Aim of the task =>
Retrieve all lines below that have the string "wall".

>>>

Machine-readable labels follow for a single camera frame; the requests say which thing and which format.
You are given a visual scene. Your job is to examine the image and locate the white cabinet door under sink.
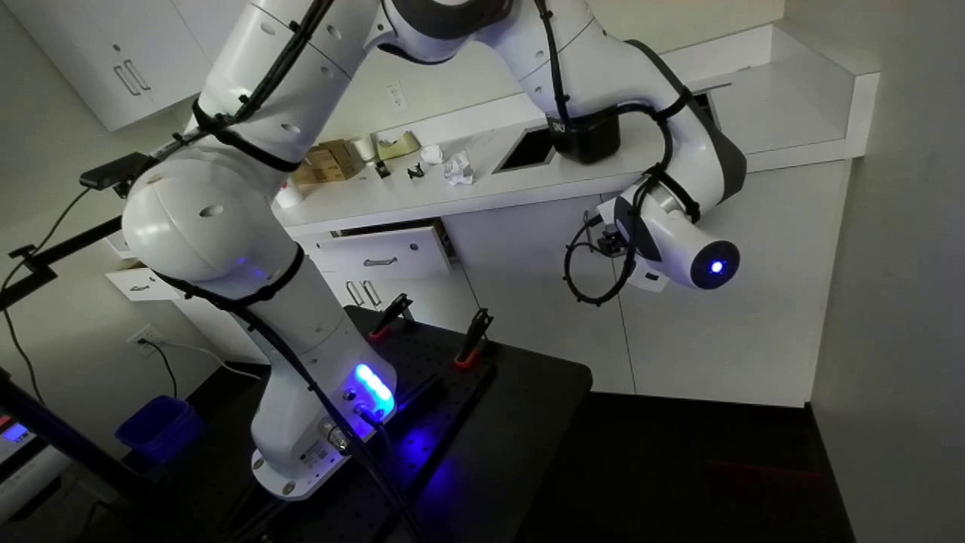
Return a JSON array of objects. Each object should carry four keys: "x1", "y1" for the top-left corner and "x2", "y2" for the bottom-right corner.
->
[{"x1": 445, "y1": 194, "x2": 635, "y2": 395}]

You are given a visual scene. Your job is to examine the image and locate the white side cabinet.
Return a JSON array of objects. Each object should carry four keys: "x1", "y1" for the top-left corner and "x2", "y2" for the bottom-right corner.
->
[{"x1": 102, "y1": 262, "x2": 272, "y2": 366}]

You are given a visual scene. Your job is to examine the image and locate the red black clamp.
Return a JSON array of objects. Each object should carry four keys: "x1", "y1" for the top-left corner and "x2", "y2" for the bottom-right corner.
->
[
  {"x1": 453, "y1": 306, "x2": 498, "y2": 376},
  {"x1": 365, "y1": 292, "x2": 417, "y2": 348}
]

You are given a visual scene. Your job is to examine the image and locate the white drawer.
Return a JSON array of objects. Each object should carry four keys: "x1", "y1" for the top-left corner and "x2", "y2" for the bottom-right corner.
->
[{"x1": 311, "y1": 218, "x2": 462, "y2": 297}]

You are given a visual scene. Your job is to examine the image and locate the blue plastic bin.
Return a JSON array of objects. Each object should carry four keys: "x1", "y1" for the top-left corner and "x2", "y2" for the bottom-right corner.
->
[{"x1": 112, "y1": 392, "x2": 210, "y2": 471}]

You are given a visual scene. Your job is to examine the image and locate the black robot table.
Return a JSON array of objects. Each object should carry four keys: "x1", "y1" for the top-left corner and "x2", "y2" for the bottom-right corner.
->
[{"x1": 130, "y1": 306, "x2": 596, "y2": 543}]

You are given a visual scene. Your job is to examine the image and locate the cardboard box on counter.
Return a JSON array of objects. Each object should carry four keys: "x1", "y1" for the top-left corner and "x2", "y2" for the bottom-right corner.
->
[{"x1": 287, "y1": 136, "x2": 371, "y2": 196}]

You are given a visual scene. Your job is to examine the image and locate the white upper wall cabinets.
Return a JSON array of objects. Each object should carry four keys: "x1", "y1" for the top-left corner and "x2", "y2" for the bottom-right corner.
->
[{"x1": 6, "y1": 0, "x2": 255, "y2": 136}]

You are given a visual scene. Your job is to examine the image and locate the white crumpled wrapper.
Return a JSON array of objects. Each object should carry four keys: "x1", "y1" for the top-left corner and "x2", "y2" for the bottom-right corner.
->
[{"x1": 440, "y1": 151, "x2": 486, "y2": 192}]

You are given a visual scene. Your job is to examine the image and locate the black camera stand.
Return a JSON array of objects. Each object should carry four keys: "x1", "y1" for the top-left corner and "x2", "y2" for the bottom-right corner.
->
[{"x1": 0, "y1": 216, "x2": 138, "y2": 500}]

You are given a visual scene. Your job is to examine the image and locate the black camera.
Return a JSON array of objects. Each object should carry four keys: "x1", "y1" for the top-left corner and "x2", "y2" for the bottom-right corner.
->
[{"x1": 77, "y1": 151, "x2": 159, "y2": 196}]

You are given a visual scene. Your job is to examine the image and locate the black wall power cable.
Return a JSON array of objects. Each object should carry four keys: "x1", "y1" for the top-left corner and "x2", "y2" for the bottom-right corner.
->
[{"x1": 132, "y1": 330, "x2": 180, "y2": 403}]

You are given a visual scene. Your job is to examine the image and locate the dark counter sink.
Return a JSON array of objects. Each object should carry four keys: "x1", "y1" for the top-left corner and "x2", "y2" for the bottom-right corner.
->
[{"x1": 494, "y1": 131, "x2": 558, "y2": 175}]

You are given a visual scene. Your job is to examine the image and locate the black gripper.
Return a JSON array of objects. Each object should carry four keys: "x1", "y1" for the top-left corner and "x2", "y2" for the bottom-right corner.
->
[{"x1": 596, "y1": 222, "x2": 639, "y2": 262}]

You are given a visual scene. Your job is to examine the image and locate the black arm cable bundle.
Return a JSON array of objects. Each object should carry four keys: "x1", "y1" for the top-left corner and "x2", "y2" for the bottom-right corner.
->
[{"x1": 149, "y1": 0, "x2": 706, "y2": 508}]

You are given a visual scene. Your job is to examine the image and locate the white cabinet door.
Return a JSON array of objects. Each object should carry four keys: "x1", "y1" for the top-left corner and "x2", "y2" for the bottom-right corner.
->
[
  {"x1": 445, "y1": 194, "x2": 635, "y2": 395},
  {"x1": 601, "y1": 159, "x2": 854, "y2": 410}
]

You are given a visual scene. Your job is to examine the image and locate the white kitchen countertop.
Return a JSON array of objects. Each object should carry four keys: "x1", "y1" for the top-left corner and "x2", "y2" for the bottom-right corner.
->
[{"x1": 272, "y1": 25, "x2": 882, "y2": 238}]

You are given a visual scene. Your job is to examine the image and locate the purple lit white box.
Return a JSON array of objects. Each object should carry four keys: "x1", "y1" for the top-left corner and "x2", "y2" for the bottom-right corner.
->
[{"x1": 0, "y1": 408, "x2": 65, "y2": 518}]

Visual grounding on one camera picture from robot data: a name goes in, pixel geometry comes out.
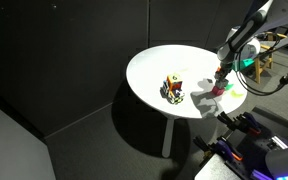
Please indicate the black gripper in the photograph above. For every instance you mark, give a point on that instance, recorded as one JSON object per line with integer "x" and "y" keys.
{"x": 224, "y": 71}

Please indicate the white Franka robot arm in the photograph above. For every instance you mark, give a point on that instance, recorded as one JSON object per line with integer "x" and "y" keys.
{"x": 247, "y": 26}

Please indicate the pink block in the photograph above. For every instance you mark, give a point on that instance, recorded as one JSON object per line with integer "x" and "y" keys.
{"x": 218, "y": 91}

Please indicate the lime green block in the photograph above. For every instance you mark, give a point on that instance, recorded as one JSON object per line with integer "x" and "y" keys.
{"x": 237, "y": 94}

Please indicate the orange number six cube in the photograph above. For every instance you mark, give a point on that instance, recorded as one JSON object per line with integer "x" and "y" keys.
{"x": 174, "y": 81}

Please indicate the black white letter cube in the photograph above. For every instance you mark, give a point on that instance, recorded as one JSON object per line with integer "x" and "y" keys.
{"x": 176, "y": 97}

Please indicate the blue spring clamp orange tips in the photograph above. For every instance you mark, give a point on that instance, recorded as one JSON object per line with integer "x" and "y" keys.
{"x": 250, "y": 122}
{"x": 229, "y": 150}

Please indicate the wooden chair grey seat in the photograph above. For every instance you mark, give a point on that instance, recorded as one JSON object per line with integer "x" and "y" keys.
{"x": 267, "y": 56}

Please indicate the black white patterned cube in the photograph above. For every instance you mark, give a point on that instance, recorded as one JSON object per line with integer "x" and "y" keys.
{"x": 165, "y": 88}

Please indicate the white round table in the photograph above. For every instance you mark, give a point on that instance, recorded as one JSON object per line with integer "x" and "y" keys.
{"x": 150, "y": 66}

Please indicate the grey metal box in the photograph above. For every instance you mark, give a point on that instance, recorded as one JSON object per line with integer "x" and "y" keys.
{"x": 215, "y": 170}

<<<

Exercise answer =>
You are given a visual scene. Your job is to examine the image and locate the white upper wall cabinets.
You are given a visual scene. Your job is to examine the image and locate the black wall power cable.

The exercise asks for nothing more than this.